One of the things that made the original Insidious stand out from the usual pack of horror films is that Patrick Wilson and Rose Byrne are stronger actors than the people who play the protagonists in them (though this may be a reality that’s finally seeing some change due to directors like Wan and Ti West doing regular horror work with good people), and their talent also helps out here. Wilson is doing more than just milking his persona in this one too. The story requires him to go big and ham it up with his performance, and it’s a lot of fun watching him do just that. It turns out he can go from deadpan to manic on a dime, and he’s got a bit of a rubber face as well. He should get more excuses to go big more often. Byrne, comparatively, gets less fun stuff to do, but she’s so perfect at playing the concerned mother in a haunted house story that she’s also strong in her role. Basically she’s just a pained face poking out of a flowing sweater at this point. Maybe she’ll get the chance to murder someone with an axe or something if she shows up in another one of these, and then we’ll get to see what she’s got as an onscreen nut job too. She deserves it.
Also, special mention should be made of Leigh Wannell and Angus Sampson and where their paranormal investigator characters go in this sequel. Seeing as they’re playing cartoon characters who are defined by glasses and a beard respectively, it always seemed like they should have been used as comic relief in the first film, and this sequel refuses to let that missed opportunity pass twice. Both of these guys have such strong comedic chops that they pull off being the bumbling boobs with no problem—even while working with fairly broad material—and they work to lighten the mood quite a bit. If you’re expecting Insidious: Chapter 2 to be another self-serious horror film, then their work might come off as being offensive or lame to you, but if you accept the movie for what it is, it’s impossible not to allow their performances to muster up a little bit of Scooby-Doo nostalgia. This movie puts the focus on fun, and creates quite a bit of it. A million more sequels, whether they’re directed by Wan or not, are likely.

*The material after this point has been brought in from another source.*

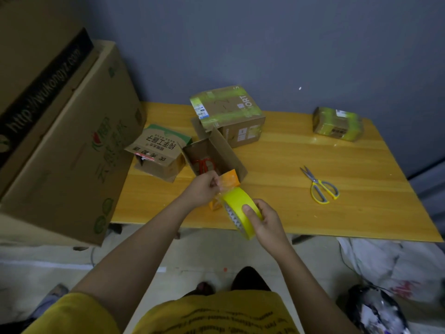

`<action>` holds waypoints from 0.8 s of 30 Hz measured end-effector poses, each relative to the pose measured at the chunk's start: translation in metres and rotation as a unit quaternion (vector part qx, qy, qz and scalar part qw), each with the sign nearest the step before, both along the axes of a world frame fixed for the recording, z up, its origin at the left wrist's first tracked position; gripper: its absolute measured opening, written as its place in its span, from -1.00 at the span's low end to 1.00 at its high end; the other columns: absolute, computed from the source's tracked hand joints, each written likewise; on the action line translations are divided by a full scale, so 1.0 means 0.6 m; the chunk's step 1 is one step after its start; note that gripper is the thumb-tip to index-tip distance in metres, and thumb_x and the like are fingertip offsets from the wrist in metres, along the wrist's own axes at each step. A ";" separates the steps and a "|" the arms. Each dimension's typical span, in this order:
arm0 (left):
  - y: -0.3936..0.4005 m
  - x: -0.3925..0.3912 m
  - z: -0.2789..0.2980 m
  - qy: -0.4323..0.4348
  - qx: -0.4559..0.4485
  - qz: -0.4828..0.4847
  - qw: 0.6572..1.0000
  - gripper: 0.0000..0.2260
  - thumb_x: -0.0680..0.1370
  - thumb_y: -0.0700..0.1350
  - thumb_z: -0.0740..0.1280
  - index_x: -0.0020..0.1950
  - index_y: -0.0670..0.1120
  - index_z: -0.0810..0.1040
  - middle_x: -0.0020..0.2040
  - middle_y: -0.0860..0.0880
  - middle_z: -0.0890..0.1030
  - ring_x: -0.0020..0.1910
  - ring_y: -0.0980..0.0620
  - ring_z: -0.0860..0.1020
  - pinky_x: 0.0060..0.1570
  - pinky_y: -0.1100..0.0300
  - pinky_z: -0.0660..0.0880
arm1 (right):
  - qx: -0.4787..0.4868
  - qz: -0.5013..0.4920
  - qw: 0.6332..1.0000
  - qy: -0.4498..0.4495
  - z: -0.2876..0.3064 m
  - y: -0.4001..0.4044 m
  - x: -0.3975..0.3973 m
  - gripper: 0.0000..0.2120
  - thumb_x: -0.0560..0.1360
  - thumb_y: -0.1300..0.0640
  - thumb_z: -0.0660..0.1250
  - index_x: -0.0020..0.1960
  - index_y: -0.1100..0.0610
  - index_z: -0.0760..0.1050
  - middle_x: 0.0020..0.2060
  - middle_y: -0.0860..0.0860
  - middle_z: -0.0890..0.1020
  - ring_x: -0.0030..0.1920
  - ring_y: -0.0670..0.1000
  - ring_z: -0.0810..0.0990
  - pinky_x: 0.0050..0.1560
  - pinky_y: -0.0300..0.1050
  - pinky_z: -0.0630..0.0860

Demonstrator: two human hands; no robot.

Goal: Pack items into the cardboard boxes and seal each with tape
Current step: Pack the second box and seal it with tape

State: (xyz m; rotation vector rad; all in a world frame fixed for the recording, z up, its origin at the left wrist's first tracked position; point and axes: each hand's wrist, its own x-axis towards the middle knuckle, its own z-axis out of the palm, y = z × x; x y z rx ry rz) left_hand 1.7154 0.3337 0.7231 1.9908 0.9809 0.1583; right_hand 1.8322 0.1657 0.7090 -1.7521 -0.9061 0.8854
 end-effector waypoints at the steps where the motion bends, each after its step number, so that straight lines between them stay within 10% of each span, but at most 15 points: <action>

That’s not to say that everything here is great though. There is a disappointment that comes from watching Wan go from a movie as classically scary as The Conjuring to one as over the top as this one. And the dialogue is unacceptably clunky in places as well. I mean, it isn’t just clunky, it’s also kind of senseless in places. There are points where a character will claim something and then contradict that claim in the next breath, so trying to keep up with everyone’s motivations can get downright confusing. If there’s one big detriment to the Insidious franchise, it’s that its setup involves other dimensions, astral projection, ghosts, and countless other conceits that just involve too much explaining, and occasionally all of the exposition trips over itself. Plus, there are some epically bad fake beards in this movie. Just, epically bad. How about in the next one we have the actors go ahead and grow real beards?